The Steroid Receptor RNA Activator (SRA) was first identified by Lanz et al. in 1999 as a functional non-coding RNA able to co-activate steroid nuclear receptors. Since this incipient study, our understanding of SRA as a broader co-regulator of nuclear receptors as well as other transcription factors has greatly expanded. Accumulated data has now revealed the diverse roles played by this transcript in both normal biological processes such as myogenesis and adipogenesis, as well as in mechanisms underlying diseases including cardio-myopathies and cancers. Remarkably, as early as 2000, SRA isoforms were identified that were also able to code for a protein now referred to as the Steroid Receptor RNA Activator Protein (SRAP). SRA and SRAP now define a very intriguing bi-faceted genetic system, where both RNA and protein products of the same gene play specific and sometime overlapping roles in cell biology. Due to its initial molecular characterization as an RNA, most reports have in the last ten years focused on the non-coding part of this twosome.

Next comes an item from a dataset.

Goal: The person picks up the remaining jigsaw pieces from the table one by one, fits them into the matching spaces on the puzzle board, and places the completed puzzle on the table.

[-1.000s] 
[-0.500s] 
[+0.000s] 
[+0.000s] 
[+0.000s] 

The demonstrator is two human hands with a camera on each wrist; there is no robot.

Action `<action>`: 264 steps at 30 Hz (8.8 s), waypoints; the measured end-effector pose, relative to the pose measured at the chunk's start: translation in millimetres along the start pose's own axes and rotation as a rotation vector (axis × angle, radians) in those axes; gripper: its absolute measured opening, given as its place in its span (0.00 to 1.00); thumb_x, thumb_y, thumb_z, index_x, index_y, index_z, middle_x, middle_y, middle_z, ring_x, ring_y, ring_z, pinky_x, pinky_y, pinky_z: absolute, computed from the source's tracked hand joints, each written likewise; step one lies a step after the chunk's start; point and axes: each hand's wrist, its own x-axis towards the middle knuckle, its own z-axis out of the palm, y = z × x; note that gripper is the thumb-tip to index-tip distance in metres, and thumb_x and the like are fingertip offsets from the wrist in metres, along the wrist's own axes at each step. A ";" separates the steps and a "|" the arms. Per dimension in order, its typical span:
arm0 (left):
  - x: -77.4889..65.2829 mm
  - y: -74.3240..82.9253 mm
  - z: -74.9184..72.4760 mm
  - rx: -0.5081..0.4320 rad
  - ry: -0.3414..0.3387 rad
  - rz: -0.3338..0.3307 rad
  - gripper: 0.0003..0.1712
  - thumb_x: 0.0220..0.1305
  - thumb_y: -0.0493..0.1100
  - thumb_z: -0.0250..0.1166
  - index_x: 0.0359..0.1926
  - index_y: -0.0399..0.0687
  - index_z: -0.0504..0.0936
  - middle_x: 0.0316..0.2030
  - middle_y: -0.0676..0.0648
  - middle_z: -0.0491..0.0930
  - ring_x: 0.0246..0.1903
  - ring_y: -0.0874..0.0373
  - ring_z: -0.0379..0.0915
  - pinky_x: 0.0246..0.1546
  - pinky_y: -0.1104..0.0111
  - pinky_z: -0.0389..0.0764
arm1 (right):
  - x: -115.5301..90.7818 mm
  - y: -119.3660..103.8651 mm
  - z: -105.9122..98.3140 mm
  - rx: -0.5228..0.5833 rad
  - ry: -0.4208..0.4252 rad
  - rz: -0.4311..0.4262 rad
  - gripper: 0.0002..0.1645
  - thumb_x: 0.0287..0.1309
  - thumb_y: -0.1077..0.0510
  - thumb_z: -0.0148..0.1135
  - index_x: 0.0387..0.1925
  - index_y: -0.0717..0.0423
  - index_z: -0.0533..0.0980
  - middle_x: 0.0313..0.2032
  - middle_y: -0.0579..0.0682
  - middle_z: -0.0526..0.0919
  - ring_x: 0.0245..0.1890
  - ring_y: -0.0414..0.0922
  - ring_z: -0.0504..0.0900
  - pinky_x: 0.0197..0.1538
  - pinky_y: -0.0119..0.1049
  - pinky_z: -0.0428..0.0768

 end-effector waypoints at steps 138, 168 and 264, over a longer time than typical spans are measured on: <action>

As such, only a handful of laboratories have investigated the molecular and biological roles played by SRAP. The scope of this review is to summarize and discuss our current knowledge of the molecular features and functions specifically attributable to the coding nature of the bi-faceted products of the SRA1 gene.

The protein encoded by the functional steroid receptor RNA activator is a new modulator of ER alpha transcriptional activity.

The steroid receptor RNA activator gene (SRA1) encodes for a functional RNA (SRA) as well as a protein (SRAP). While several groups reported on SRA-RNA mechanism of action, SRAP exact function remains to be elucidated, mainly due to a lack of studies investigating the function of the protein independently of its RNA counterpart. Using two independent models to examine its specific functions, SRAP was found to enhance estrogen receptor alpha activity in a ligand and response-element dependent manner. Our data therefore suggest that both transcript and protein products of the SRA1 gene co-modulate the transcriptional activity of steroid receptors.

The steroid receptor RNA activator protein is recruited to promoter regions and acts as a transcriptional repressor.

Products of the steroid receptor RNA activator (SRA1) gene have the unusual property to function both at the RNA and the protein levels. SRA-RNA has long been known to increase the activity of multiple nuclear receptors. It has more recently been proposed than steroid receptor RNA activator protein (SRAP) also modulates steroid receptors activity. Herein, we show for the first time that SRAP physically interacts with multiple transcription factors and is recruited to specific promoter regions. Artificially recruiting SRAP to the promoter of a luciferase reporter gene under the control of the strong transcriptional activator VP16 leads to a decrease in transcription. Altogether we propose that SRAP could be a new transcriptional regulator, able to function as a repressor through direct association with promoters.